Over the last 24 hours, CoinMarketCap data shows WLD moving from about $0.27 to $0.286, a gain of roughly 5.1% by direct calculation. Across seven days, WLD is still down about 6.67%, and news coverage notes that in March it has fallen over 30% and is roughly 97% below its March 2024 peak, highlighting how depressed the token already is.

Several technical and news analyses identify a support band around $0.25-$0.26, with short-term resistance near $0.28-$0.29. Tokenpost notes WLD “climbed 4.39% in 24 hours to $0.2744” after the funding news, but still within a broader downtrend. Articles from outlets like NewsBTC describe the sequence explicitly: WLD hits new lows around $0.24 after the OTC sale, then recovers to roughly $0.27, up marginally on the day but still deeply negative over the week.

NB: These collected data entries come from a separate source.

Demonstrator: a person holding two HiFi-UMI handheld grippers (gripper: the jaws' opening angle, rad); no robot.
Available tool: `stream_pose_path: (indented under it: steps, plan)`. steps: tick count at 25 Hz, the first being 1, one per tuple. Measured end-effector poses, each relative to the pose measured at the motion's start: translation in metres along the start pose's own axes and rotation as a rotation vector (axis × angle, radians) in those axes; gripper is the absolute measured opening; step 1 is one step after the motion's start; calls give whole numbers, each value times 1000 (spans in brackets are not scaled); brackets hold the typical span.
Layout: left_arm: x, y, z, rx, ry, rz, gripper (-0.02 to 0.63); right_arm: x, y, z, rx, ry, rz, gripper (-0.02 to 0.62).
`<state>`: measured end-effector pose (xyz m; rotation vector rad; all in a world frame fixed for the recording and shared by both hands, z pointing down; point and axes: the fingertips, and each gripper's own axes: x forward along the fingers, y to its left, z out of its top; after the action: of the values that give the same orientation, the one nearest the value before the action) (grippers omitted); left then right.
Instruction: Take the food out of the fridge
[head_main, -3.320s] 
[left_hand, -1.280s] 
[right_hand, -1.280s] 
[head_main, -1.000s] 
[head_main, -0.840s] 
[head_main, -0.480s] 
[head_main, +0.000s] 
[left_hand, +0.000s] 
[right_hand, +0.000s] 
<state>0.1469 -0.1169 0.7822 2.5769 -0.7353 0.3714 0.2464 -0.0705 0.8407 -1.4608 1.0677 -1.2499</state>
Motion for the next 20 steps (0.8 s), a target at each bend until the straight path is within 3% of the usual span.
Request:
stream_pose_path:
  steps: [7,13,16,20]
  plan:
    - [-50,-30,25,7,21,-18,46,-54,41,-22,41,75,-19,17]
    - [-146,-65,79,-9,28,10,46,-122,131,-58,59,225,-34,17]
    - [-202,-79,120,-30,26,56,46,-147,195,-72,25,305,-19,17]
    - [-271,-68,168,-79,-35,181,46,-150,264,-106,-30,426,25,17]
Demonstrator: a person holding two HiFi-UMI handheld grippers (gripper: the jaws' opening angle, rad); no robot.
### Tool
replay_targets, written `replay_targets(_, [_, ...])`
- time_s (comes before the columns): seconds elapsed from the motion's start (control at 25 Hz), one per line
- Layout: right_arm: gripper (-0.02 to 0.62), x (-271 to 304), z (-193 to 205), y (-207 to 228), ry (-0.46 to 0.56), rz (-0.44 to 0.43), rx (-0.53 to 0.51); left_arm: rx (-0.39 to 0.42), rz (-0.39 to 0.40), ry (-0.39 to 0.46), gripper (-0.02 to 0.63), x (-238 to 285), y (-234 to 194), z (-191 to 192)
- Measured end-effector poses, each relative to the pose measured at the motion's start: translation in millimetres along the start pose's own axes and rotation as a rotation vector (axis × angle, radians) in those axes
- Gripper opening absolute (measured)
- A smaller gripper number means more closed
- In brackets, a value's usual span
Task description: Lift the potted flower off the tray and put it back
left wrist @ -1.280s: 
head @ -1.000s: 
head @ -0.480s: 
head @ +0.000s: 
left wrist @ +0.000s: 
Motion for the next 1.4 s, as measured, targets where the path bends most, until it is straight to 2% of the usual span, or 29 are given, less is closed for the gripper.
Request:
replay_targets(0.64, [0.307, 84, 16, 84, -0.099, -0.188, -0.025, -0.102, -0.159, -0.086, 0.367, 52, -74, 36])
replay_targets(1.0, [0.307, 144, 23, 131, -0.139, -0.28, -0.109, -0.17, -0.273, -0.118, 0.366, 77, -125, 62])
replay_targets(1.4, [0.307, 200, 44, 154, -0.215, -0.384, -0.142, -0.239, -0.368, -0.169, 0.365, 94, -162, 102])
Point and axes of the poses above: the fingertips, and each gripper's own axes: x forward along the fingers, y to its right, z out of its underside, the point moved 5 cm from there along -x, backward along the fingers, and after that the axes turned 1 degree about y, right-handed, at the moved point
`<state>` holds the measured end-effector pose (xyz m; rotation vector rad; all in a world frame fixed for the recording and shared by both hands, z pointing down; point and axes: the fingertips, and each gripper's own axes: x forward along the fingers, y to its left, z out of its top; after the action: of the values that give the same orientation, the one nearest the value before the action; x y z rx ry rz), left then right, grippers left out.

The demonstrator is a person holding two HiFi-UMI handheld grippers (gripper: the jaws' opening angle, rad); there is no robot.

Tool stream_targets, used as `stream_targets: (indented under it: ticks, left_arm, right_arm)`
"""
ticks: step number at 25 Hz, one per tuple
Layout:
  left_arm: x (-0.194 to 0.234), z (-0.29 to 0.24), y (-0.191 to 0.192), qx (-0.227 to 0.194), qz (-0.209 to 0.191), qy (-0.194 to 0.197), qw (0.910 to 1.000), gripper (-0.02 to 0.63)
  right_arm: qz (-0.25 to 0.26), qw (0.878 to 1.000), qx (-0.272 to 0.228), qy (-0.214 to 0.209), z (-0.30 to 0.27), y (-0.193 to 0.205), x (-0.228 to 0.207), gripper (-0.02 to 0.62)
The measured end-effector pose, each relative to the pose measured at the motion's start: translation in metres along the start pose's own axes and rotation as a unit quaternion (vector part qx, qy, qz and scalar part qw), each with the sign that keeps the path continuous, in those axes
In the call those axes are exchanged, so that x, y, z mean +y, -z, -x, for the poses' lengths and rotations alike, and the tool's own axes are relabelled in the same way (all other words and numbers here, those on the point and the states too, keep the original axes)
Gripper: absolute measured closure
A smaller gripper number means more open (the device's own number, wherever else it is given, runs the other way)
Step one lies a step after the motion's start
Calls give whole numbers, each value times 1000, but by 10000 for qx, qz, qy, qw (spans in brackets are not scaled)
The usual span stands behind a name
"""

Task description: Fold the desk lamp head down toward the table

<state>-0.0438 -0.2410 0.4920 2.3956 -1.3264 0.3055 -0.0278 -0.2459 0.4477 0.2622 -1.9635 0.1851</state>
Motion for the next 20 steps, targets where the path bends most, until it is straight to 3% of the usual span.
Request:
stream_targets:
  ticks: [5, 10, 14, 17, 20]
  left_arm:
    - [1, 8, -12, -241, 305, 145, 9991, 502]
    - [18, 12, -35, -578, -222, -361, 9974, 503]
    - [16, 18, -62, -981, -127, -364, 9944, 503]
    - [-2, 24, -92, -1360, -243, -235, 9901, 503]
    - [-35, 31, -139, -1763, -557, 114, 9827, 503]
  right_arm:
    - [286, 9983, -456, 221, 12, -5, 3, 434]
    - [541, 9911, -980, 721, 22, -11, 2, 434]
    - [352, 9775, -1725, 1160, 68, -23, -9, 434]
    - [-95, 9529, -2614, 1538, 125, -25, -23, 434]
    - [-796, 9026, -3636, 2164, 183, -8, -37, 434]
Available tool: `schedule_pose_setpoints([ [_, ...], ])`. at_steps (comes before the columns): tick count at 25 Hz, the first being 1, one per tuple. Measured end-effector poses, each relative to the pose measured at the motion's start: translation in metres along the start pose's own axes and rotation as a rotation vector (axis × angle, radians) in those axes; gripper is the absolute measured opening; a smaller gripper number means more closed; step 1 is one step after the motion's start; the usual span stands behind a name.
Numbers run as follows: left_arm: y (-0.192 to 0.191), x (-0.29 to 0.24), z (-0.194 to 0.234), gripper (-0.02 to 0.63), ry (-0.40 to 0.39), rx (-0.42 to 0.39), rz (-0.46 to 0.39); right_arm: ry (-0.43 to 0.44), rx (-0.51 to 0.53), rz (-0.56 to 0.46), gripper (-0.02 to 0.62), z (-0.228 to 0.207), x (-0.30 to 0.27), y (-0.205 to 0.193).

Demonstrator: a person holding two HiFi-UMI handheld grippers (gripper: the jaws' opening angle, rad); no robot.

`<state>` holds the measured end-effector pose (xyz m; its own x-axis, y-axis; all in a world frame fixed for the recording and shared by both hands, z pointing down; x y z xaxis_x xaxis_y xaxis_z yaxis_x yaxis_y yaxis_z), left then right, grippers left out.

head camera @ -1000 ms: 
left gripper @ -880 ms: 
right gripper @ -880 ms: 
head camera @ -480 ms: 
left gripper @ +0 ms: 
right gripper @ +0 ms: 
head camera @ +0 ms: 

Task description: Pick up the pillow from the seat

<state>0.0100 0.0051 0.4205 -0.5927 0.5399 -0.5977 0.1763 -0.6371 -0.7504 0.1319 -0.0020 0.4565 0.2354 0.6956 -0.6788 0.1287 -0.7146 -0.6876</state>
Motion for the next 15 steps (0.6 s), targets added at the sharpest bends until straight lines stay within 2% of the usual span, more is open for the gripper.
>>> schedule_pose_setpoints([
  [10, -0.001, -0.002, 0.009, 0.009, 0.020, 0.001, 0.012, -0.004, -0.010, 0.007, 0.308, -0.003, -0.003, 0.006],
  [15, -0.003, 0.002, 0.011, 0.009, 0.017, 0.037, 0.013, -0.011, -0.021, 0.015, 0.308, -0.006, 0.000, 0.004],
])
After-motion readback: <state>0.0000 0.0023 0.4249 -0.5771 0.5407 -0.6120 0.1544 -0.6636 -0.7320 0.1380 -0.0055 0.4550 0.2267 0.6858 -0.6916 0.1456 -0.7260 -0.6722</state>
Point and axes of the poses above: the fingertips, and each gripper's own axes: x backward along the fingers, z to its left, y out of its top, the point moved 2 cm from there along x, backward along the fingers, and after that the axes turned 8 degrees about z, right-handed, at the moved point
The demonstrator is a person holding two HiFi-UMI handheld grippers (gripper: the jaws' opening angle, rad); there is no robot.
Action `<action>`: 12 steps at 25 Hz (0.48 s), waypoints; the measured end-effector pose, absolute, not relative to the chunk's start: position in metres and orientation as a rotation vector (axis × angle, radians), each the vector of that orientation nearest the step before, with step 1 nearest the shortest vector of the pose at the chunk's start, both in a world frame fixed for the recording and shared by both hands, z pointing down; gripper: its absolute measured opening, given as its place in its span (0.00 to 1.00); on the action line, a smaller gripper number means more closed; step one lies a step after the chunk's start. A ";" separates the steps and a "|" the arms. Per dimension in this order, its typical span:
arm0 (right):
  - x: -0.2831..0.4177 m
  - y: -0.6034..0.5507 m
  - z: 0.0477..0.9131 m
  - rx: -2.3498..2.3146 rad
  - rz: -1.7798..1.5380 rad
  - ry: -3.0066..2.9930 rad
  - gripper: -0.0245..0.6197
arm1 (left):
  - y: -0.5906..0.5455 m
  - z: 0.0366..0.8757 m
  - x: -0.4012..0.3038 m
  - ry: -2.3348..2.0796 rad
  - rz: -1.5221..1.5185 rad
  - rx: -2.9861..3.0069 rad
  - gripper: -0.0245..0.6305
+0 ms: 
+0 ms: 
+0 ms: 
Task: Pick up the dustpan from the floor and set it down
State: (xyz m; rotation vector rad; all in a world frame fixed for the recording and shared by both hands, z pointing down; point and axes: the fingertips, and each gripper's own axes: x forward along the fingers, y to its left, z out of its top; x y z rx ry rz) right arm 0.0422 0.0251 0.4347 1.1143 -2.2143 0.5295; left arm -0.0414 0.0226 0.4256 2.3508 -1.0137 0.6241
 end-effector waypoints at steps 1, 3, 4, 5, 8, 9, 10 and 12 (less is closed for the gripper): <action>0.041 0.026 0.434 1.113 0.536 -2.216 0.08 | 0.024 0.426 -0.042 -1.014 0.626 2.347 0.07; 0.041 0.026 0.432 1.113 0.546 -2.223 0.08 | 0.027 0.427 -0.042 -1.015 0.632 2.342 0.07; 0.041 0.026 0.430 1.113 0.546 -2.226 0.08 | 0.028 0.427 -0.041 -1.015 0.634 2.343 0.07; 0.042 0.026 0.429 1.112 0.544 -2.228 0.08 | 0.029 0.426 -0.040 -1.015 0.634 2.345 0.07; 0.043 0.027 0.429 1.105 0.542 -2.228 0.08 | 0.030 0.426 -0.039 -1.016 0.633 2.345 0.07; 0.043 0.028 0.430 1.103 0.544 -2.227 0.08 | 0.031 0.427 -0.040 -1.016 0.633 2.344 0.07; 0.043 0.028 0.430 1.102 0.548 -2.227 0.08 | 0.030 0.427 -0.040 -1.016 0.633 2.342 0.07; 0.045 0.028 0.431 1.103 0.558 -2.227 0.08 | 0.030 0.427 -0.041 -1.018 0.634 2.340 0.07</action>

Together with the on-chain and social media chatter, this paints a consistent picture. The OTC sale and prior exchange deposits triggered a steep flush, with WLD breaking to new lows. Once that selling wave was exhausted and the exact sale size, pricing, and lockup terms were confirmed, dip buyers and short-covering traders stepped in around the $0.25 area, a level highlighted in multiple analyses as key support. From that oversold base, even modest net buying is enough to push price up by a few percentage points, especially given WLD’s recent volatility and relatively thin liquidity versus its fully diluted valuation.

The specific few-percentage-point uptick does not correspond to a fresh, standalone positive announcement. It fits a technical relief bounce after a foundation-driven dump, with the supply shock now better quantified and partially mitigated by the lockup.

Broader Market Provides Modest Tailwind

To separate coin-specific effects from market beta, the overall crypto tape provides context. Over roughly the same 24-hour window, total crypto market cap is up about 1.31%, and altcoin market cap (excluding Bitcoin) is up about 1.99%. Bitcoin dominance has ticked up slightly (around 0.15 percentage points over 24 hours), which usually suggests a market that is not especially euphoric on alts but not in full risk-off mode either.

That backdrop matches the tone in macro and market pieces: crypto as a whole is seeing modest stabilization and two-way trading after stronger drawdowns in prior weeks, rather than a new risk-on surge. Against that context, WLD’s 5-6% over roughly 24 hours is stronger than the altcoin aggregate but well within normal short-term volatility for a token that just suffered a 30-40% monthly drawdown.

There is no evidence of fresh listings, major protocol upgrades, or regulatory relief specifically for WLD in the last day or so. At the same time, macro headlines and Bitcoin’s own stability do not point to a sudden shift that would uniquely favor WLD. Instead, they suggest a general pause in broader selling, allowing battered alts like WLD to rebound slightly from extremes. The broader market is a supportive tailwind, but not the primary story.

Foundation Sale Remains the Dominant Narrative

The roughly 5-6% upward move sits inside a bigger sequence. World Foundation, via World Assets, sold about 239 million WLD (approximately $65 million) in OTC deals, mostly immediately liquid, disclosed publicly over the last few days. That sale and related exchange flows drove WLD to record lows near $0.24, in a market already nervous about future unlocks and issuer supply. Once the scale, pricing, and partial six-month lockup were confirmed, and after the heaviest selling passed, WLD bounced from oversold territory back toward $0.27-$0.29, helped by a mildly positive day for altcoins overall. The immediate cause of the recent positive move is a relief and technical bounce after a foundation-driven dump, not a new growth catalyst, which is why WLD remains down over the week and near historical lows despite the last day’s recovery.